De la edificación de un hospital, lo mismo. ¿Cómo justificarlo allá si los de la frontera carecen de: tecnología adecuada, suficientes médicos generales y especialistas, fármacos, material gastable, camas? ¿Cómo justificarlo si no aparece un buen padrino privado que ayude a que los de aquí sean más dignos?
Sin dudas que el terremoto ha visibilizado el histórico acompañamiento del dominicano al haitiano, metido hace décadas en una gran hoguera por la rapiña oligárquica y política de aquel país del occidente de nuestra isla. Respaldo que durante décadas había sido empañado por los discursos oportunistas predominantes aquí.
Y ha evidenciado la hipocresía, la mezquindad y la indolencia de muchos actores figureros de la comunidad internacional.
Urge, sin embargo, repensarlo todo para agarrar el toro por los cuernos. La actual es una excelente coyuntura, aunque parezca mentira.
Si yo fuera gobierno y empresarios, le exigiría a la mal llamada comunidad internacional, que sea más pragmática; que para comenzar se proponga, hasta lograrlo, meter a los calabozos a todos los empresarios y políticos haitianos que tienen en bancos internacionales montañas de dinero del erario haitiano y que han construido un Estado inviable para su provecho individual.
Hay que buscarlos dondequiera, comenzando por República Dominicana, donde, por los siglos de los siglos, han vivido como jeques, apañados por turpenes del empresariado, la política y de la religión hasta para planificar asonadas militares y populares contra presidentes haitianos.
Estoy segurísimo que con esos cuartos se construiría 40 ó 50 Puerto Príncipe nuevos y se podría levantar obras productivas que saquen a aquel país del indeseable primer lugar en pobreza e indigencia en este hemisferio.
Hay que apresarlos y pisarles los cocotes hasta que lo entreguen
De lo contrario, cualquier inversión y ayuda solo servirá de lubricante al túnel nefasto por donde escurren la poquita riqueza haitiana y, de paso, para sangrar más nuestra vergonzosa pobreza.
Si yo fuera el gobierno dominicano, primero entendiera que los controles migratorios actuales son pura ficción en una frontera escabrosa de 360 kilómetros de largo, respaldada solo por cinco provincias desterradas y escuálidas.
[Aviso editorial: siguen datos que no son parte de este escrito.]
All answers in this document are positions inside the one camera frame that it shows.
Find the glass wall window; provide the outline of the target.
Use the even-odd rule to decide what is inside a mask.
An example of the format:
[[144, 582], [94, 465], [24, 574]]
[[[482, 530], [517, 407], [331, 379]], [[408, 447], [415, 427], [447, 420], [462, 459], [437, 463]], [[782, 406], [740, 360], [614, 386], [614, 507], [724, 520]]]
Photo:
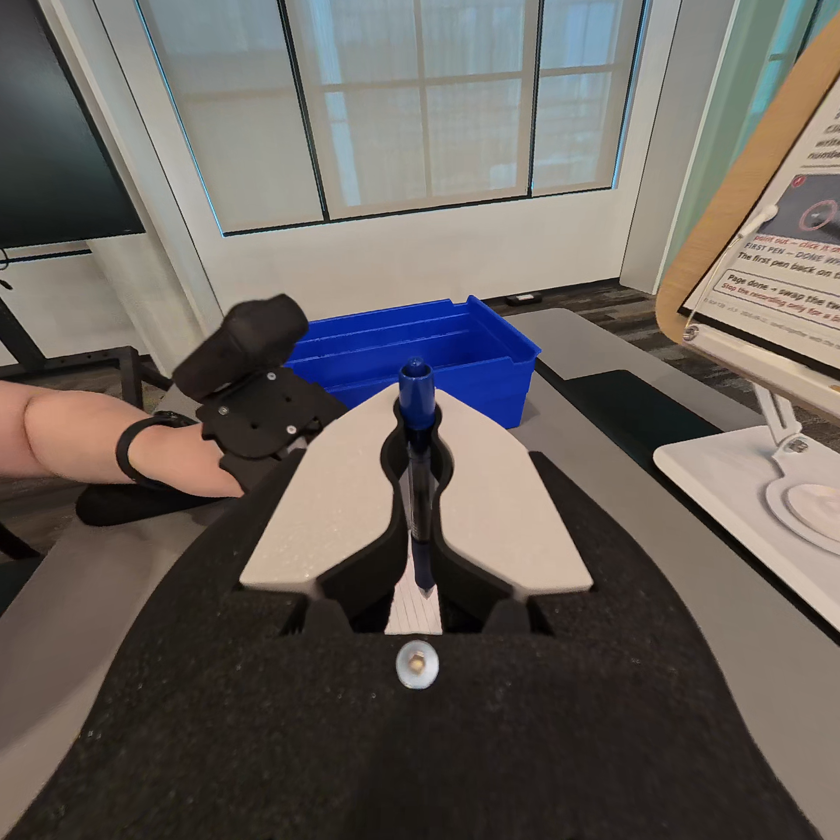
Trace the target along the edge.
[[647, 5], [135, 3], [223, 236], [614, 187]]

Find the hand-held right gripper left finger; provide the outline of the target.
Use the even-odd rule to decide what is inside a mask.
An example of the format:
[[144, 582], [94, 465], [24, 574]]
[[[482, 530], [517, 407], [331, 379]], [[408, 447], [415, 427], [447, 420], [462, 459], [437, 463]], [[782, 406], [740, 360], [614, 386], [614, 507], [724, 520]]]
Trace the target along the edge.
[[391, 384], [309, 445], [238, 582], [246, 593], [336, 602], [383, 634], [405, 571], [405, 435]]

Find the white lined legal notepad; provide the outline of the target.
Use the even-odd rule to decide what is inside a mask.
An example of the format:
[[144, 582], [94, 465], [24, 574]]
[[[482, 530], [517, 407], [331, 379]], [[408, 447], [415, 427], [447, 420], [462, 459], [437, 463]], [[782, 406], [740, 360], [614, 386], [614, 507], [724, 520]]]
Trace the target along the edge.
[[427, 595], [417, 586], [413, 572], [397, 583], [385, 635], [441, 635], [443, 624], [437, 588]]

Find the person's left hand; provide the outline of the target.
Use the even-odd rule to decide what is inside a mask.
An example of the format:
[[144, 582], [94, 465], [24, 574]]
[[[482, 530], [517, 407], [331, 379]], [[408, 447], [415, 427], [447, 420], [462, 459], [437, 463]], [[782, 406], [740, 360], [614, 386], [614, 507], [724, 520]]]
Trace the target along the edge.
[[128, 448], [129, 463], [147, 479], [197, 497], [241, 497], [237, 480], [219, 465], [222, 456], [197, 425], [153, 425], [140, 431]]

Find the green tinted glass panel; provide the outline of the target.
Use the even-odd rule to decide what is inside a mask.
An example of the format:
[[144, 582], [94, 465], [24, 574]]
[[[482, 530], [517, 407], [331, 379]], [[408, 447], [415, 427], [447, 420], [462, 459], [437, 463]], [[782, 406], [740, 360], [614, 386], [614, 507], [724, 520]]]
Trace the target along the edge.
[[838, 1], [736, 2], [670, 236], [666, 270]]

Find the instruction board on stand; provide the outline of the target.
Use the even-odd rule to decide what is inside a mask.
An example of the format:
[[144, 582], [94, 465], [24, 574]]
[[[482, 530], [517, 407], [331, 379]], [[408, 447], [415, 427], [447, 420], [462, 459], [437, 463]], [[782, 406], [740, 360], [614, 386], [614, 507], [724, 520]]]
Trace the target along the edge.
[[743, 238], [763, 190], [839, 74], [833, 17], [802, 53], [668, 268], [660, 330], [752, 384], [763, 425], [667, 444], [654, 463], [834, 631], [839, 628], [839, 456], [808, 437], [794, 406], [838, 425], [838, 371], [817, 370], [685, 315], [687, 296]]

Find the blue plastic bin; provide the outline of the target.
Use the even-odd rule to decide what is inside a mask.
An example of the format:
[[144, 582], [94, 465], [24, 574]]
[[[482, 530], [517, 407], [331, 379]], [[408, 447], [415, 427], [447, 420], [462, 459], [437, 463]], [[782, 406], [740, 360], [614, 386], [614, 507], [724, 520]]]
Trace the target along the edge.
[[397, 383], [414, 357], [438, 390], [504, 428], [518, 427], [540, 347], [487, 304], [469, 297], [310, 322], [286, 366], [348, 408]]

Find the black metal monitor stand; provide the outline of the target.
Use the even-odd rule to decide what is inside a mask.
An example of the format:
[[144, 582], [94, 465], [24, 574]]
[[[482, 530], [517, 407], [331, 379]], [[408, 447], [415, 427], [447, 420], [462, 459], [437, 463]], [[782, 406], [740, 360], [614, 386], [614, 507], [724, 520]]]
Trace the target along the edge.
[[114, 369], [119, 373], [120, 397], [138, 408], [144, 407], [144, 385], [162, 391], [172, 386], [171, 379], [157, 369], [152, 357], [130, 344], [48, 357], [5, 301], [1, 303], [1, 341], [15, 360], [2, 365], [2, 380], [6, 382], [33, 384], [58, 373]]

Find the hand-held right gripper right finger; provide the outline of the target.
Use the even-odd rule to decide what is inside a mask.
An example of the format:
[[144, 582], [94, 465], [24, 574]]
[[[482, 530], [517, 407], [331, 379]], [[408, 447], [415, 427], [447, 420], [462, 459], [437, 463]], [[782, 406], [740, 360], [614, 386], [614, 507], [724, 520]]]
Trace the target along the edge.
[[436, 392], [430, 564], [447, 630], [485, 625], [498, 603], [594, 586], [550, 490], [545, 457], [442, 389]]

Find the blue retractable pen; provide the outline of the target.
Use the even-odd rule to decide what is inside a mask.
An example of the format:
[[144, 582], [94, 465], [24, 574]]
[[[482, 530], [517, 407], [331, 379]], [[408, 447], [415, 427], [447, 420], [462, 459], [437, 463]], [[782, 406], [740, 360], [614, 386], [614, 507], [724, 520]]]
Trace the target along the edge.
[[420, 357], [400, 370], [399, 407], [408, 454], [408, 507], [411, 519], [414, 580], [428, 598], [435, 586], [431, 564], [433, 494], [431, 437], [436, 419], [434, 372]]

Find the printed instruction sheet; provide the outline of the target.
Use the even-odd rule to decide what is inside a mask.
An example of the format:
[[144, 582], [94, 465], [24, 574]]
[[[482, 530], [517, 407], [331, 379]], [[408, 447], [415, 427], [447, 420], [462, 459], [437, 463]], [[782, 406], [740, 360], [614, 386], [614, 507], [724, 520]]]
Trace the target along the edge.
[[839, 83], [680, 310], [817, 370], [839, 363]]

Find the black wall monitor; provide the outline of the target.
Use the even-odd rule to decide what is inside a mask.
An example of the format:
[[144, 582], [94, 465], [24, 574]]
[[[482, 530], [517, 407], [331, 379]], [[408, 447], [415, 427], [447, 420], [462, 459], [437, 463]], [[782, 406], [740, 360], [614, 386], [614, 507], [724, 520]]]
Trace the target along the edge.
[[145, 232], [37, 2], [1, 2], [1, 246]]

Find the person's left forearm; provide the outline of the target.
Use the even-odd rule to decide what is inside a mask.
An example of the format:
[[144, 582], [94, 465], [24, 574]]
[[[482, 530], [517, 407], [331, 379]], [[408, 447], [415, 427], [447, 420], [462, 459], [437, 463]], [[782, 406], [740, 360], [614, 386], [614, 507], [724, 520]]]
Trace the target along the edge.
[[1, 476], [128, 483], [117, 444], [127, 428], [147, 418], [110, 395], [3, 381]]
Para que se tenga una idea, Estados Unidos ha gastado mil millones de dólares en la construcción de un control migratorio virtual solo en el norte de la frontera con México, y sigue confrontando graves problemas por el tráfico de personas no autorizadas.
No hay cordón humano ni tecnología de punta que puedan detener los tsunamis de hambrientos hacia los grandes centros urbanos. Más si la barrera es muy vulnerable a la corrupción, como el caso dominicano.
Haití, como ha estado durante más de un siglo, es una fábrica sofisticada de ladrones de alto nivel, indigentes, pistoleros, mafiosos, contrabandistas, narcotraficantes… Una especie de zona franca regenteada por políticos y empresarios de la misma estirpe, con socios internacionales, que tiene a nuestro país como un mercado cercano y fácil.
El más efectivo, barato y confiable control migratorio sería entonces el desarrollo de las provincias fronterizas (Pedernales, Independencia, Elías Piña, Dajabón y Montecristi). Convertirlas en “tacitas de oro” para que sean guardianes naturales de nuestro territorio.
Eso haría yo, si fuera el Gobierno y empresarios emprendedores. Pero como solo soy un mortal escribidor de cuartillas nacido y criado en la frontera con Haití, dejo estas vaguedades aunque sea para el entretenimiento. O para que nos miremos en ese espejo.